─── Provided information

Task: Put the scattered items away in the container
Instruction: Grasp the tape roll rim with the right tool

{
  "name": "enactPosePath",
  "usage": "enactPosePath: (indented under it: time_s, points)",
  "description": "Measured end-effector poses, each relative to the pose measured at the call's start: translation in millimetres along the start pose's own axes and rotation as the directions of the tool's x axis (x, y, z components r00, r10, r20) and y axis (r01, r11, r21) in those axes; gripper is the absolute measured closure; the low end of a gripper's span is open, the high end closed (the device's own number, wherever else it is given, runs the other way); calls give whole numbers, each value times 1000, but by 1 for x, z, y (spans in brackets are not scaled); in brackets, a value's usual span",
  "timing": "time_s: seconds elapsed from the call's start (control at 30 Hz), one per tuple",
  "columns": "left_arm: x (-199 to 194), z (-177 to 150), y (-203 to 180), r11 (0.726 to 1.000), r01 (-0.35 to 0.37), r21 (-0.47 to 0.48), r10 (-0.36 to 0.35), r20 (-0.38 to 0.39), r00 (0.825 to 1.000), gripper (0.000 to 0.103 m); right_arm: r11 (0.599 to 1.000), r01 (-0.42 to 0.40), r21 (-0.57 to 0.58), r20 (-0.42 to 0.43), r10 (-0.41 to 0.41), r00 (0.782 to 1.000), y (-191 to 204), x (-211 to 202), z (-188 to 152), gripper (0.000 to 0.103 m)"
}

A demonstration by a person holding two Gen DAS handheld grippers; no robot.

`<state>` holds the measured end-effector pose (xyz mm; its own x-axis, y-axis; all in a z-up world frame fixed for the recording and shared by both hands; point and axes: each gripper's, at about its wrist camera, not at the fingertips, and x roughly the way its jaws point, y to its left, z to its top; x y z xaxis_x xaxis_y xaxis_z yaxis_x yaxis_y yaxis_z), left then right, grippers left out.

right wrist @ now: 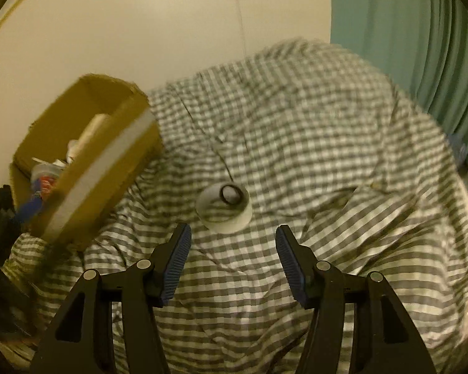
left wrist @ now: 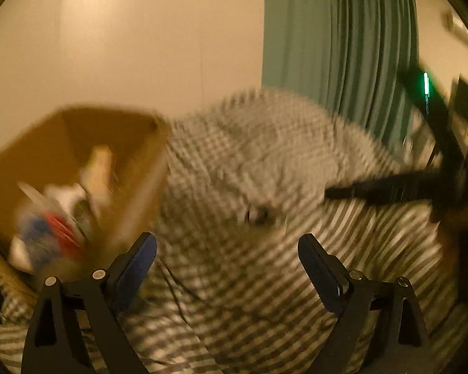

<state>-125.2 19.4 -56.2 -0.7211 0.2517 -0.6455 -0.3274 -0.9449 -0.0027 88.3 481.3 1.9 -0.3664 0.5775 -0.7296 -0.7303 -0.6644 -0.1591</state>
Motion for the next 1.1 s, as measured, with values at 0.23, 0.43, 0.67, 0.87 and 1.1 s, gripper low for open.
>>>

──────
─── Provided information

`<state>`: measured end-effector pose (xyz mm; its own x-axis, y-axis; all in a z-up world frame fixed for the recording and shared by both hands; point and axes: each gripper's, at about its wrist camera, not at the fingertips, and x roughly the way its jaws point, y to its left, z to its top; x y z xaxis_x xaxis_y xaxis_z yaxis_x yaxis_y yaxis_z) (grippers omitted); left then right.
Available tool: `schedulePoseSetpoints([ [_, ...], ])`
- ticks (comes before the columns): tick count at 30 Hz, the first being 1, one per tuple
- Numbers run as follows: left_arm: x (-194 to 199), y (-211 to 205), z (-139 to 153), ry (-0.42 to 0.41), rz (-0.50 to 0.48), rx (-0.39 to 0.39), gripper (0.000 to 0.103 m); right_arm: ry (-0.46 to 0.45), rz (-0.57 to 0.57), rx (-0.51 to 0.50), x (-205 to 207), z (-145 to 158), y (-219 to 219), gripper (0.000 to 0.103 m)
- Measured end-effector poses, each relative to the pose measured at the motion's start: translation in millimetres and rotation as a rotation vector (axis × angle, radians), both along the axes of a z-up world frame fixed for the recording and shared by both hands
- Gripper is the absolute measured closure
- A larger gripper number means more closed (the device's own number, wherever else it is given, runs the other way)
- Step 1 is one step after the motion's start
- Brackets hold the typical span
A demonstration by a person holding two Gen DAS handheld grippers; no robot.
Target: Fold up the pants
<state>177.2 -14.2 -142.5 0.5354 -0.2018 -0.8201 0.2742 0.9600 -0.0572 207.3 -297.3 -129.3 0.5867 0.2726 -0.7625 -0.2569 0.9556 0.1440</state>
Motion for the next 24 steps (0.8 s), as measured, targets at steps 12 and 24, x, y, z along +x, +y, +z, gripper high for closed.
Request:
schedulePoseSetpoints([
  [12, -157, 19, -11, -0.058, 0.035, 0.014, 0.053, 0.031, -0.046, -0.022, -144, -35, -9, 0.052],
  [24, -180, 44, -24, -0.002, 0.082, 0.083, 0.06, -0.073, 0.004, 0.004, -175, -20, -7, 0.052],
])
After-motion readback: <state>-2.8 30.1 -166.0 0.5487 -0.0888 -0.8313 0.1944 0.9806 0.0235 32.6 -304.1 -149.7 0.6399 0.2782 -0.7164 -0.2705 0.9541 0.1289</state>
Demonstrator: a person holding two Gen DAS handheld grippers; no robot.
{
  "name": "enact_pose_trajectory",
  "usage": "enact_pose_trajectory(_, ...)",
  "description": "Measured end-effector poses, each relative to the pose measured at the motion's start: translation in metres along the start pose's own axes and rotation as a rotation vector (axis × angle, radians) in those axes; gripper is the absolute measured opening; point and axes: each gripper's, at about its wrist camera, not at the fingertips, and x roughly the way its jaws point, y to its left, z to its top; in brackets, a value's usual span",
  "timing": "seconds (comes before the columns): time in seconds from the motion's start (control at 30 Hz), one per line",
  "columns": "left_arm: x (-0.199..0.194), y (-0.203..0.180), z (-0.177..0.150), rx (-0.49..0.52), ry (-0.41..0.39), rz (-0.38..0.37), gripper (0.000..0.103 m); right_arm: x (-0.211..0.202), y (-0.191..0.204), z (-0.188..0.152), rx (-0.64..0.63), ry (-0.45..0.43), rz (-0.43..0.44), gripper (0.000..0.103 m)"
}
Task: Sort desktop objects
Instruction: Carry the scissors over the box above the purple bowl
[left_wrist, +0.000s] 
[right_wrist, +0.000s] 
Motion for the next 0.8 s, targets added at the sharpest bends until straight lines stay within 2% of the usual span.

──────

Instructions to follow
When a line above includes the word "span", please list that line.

Answer
  "description": "Measured end-effector poses, each relative to the pose measured at the call's start: translation in millimetres along the start pose's own axes and rotation as the directions of the tool's x axis (x, y, z components r00, r10, r20) and y axis (r01, r11, r21) in those axes; gripper is the absolute measured closure; the low end of a gripper's span is open, the high end closed (the device's own number, wherever else it is given, runs the other way); calls give whole numbers, each value times 1000, but by 1 for x, z, y (spans in brackets are not scaled); in brackets, a value's usual span",
- Brackets hold the typical span
  "description": "Measured end-effector poses, each relative to the pose measured at the motion's start: translation in metres along the start pose's own axes and rotation as a rotation vector (axis × angle, radians) in those axes; gripper is the absolute measured opening; point and axes: each gripper's, at about its wrist camera, not at the fingertips, and x roughly the way its jaws point, y to its left, z to its top; in brackets, a value's usual span",
Motion for the next 0.8 s, targets added at the sharpest bends until straight lines stay within 2% of the usual span.

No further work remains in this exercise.